● **What this task involves**
Write out an exact copy of the line containing "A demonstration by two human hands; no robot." and all lines that follow it in the data below, leaving out pictures.

━━━━━━━━━━━━━━━━━━━━

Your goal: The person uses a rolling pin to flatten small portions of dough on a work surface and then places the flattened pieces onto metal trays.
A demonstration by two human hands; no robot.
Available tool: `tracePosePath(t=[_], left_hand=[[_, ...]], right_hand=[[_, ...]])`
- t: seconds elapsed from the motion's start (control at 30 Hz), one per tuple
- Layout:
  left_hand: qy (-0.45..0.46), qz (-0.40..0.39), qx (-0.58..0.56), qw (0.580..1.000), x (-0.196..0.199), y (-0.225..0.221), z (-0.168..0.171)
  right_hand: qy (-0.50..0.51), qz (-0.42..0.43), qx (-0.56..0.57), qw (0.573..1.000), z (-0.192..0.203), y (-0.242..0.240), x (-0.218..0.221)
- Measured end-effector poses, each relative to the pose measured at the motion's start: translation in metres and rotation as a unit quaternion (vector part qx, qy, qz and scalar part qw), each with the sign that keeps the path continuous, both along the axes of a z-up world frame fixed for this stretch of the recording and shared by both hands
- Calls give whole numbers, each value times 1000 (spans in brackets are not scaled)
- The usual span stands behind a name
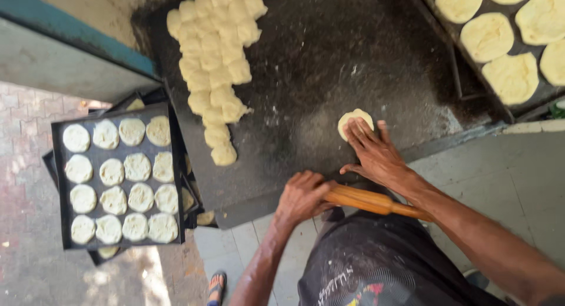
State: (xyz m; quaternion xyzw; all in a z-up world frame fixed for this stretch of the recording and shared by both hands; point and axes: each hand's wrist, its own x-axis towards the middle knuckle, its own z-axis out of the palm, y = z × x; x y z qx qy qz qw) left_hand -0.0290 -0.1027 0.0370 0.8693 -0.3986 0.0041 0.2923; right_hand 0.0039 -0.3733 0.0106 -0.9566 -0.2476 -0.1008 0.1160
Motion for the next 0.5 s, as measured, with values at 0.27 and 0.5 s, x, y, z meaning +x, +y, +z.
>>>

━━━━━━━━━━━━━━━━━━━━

● **Response**
A demonstration by two human hands; no robot.
Available tool: `tracePosePath(t=[_], left_hand=[[_, ...]], right_hand=[[_, ...]])`
- t: seconds elapsed from the motion's start (control at 30 Hz), one per tuple
- Layout:
  left_hand: qy (-0.45..0.46), qz (-0.40..0.39), qx (-0.58..0.56), qw (0.580..1.000), x (-0.196..0.199), y (-0.225..0.221), z (-0.168..0.171)
  right_hand: qy (-0.50..0.51), qz (-0.42..0.43), qx (-0.56..0.57), qw (0.573..1.000), z (-0.192..0.203), y (-0.242..0.240), x (-0.218..0.221)
- Measured end-effector poses, each relative to the pose measured at the motion's start: translation in metres and rotation as a unit quaternion (vector part qx, qy, qz and scalar part qw), each with the sign that keeps the path continuous, both along the axes of a z-up world frame fixed for this stretch of the recording and shared by both hands
- Calls give whole numbers, each value times 1000 (spans in brackets are not scaled)
- The usual span stands behind a name
State: (xyz m; quaternion xyzw; all in a z-up world frame fixed for this stretch of the recording and shared by both hands; point and axes: each hand's wrist, its own x-axis towards the middle knuckle, its own z-axis out of the palm, y = z × x; x y z qx qy qz qw) left_hand -0.0290 -0.1027 0.0370 0.8693 -0.3986 0.0041 0.2923; right_hand 0.0039 -0.3733 0.0106 -0.9566 -0.2476 -0.1008 0.1160
Motion for the next 0.5 s, as measured, with values at 0.27 and 0.5 s, x, y, z meaning +x, +y, +z.
>>>

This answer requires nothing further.